In current discussions on the notion of what is a digital library, it is generally associated with the technological drive to build, use, and maintain large collections of electronic documents. However, it could also be considered as a linchpin in the construction of an information-enriched environment. It should nonetheless be recognized that this higher-level vision of a digital library, however perceptive, nonetheless brings with it a range of problems which will require solutions if we are to guarantee the usability and accessibility of this environment for the different classes of users with varying needs and capabilities. The ultimate goal of the User-Interface and Visualization cluster is to develop methodologies, techniques and tools to enable future digital library (DL) designers and developers to meet not only the technological, but also the user-oriented requirements in a balanced way. The UIV cluster will address this goal by pursuing several activities:
User requirements will be studied systematically. The different perspectives on a digital library will be analyzed to relate them to the requirements and technical implementation options that emerge from the ongoing development projects being undertaken by the partners of the Network of Excellence (NoE).
It is our intention to analyze methodically all the aspects and phases pertaining to the development and the usage of a DL system. The analysis will focus not only on the DL end-user, for it will also need to take into account other DL stakeholders such as librarians, content providers and maintainers. The DL life cycle will be related to both functional and non-functional requirements.
It is also part of our plan to develop a set of character profiles of DL users and we need to bear in mind that the user interface should afford accessibility to all categories of users, including those with special needs. In addition, this cluster will also explore how users can make use of a multi-modal DL-user interface which will meet their particular needs.
For further details see the update page
UIV Ongoing Activities: Collection of User Requirements
- Questionnaire Formulation.
We will explore the impact and corresponding DL opportunities with respect to contextual information. The cluster will carry out studies towards developing a taxonomy of relevant context models. A language specification will then be proposed which will encompass the pertinent characteristics and requirements of context models identified during the development of the taxonomy. The cluster will then model context-dependent DL aspects.

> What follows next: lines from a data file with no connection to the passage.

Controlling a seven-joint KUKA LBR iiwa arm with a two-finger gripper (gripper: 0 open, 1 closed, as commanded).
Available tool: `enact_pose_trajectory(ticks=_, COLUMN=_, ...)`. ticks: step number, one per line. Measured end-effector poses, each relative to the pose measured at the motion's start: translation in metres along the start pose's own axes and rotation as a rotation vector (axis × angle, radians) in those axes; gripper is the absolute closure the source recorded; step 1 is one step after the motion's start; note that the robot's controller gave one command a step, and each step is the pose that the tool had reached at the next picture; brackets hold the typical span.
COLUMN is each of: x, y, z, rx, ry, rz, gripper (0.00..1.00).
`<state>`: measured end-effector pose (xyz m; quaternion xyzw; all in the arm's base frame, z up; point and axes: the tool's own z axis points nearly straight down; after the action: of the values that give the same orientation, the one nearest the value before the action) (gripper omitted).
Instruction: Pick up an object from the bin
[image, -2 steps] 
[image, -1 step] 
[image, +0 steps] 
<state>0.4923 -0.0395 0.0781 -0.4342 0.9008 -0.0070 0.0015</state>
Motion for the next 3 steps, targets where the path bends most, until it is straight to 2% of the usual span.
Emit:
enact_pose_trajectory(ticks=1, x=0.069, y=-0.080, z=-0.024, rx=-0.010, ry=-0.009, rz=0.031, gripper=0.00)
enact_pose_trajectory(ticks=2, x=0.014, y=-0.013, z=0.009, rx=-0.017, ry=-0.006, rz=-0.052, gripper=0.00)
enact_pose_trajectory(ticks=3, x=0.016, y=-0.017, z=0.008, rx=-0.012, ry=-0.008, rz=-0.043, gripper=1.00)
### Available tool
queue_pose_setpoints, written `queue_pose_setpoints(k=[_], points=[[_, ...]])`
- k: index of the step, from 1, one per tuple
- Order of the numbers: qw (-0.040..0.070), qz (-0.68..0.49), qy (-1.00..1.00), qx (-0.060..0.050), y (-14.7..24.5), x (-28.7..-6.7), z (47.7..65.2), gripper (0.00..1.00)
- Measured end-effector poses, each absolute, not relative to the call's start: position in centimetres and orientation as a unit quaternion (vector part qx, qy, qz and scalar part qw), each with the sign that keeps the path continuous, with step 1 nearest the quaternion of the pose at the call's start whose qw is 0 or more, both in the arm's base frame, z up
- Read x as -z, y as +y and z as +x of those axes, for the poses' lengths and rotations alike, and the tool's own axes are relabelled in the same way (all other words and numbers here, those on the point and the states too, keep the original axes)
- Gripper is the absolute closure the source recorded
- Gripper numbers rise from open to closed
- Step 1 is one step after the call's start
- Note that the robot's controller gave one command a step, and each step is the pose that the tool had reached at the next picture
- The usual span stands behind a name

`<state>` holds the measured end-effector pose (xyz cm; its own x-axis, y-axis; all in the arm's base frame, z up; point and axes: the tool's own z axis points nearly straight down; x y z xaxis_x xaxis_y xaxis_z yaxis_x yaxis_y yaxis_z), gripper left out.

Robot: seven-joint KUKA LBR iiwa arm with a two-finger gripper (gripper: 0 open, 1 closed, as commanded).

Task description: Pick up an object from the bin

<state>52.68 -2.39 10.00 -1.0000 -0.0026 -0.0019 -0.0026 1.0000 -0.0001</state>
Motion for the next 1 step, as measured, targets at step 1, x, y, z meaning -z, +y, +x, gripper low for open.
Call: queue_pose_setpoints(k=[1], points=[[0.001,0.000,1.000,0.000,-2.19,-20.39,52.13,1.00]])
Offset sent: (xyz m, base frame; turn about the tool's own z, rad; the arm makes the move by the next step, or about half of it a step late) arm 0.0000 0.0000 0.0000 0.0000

As a consequence of taking the usage situation/context into account in our work, we find ourselves rethinking the basic assumptions underlying most of the current approaches to information filtering and retrieval. This should lead to more realistic definitions of 'relevance'. It will then be possible to move to the development of a comprehensive model for relevance criteria.
The UIV cluster will investigate the exploitation of existing visualizations as well as consider novel visualizations and how they present DL results/views; it also expects to examine certain aspects of the DL life cycle. Furthermore it will also give thought towards the possibility of extending current visualizations through the suitable application of both text and multimedia data. We will therefore seek to gauge the efficacy, clarity and degree of interactivity of visualization in the digital library context. The cluster will build a theoretical framework from which user interface designers and developers can design interfaces for DL-users. With the framework in place, it should be possible for developers to gather together the various resources provided by the theoretical framework (for example tools and methodologies) and design a DL-user interface specific to a particular application domain.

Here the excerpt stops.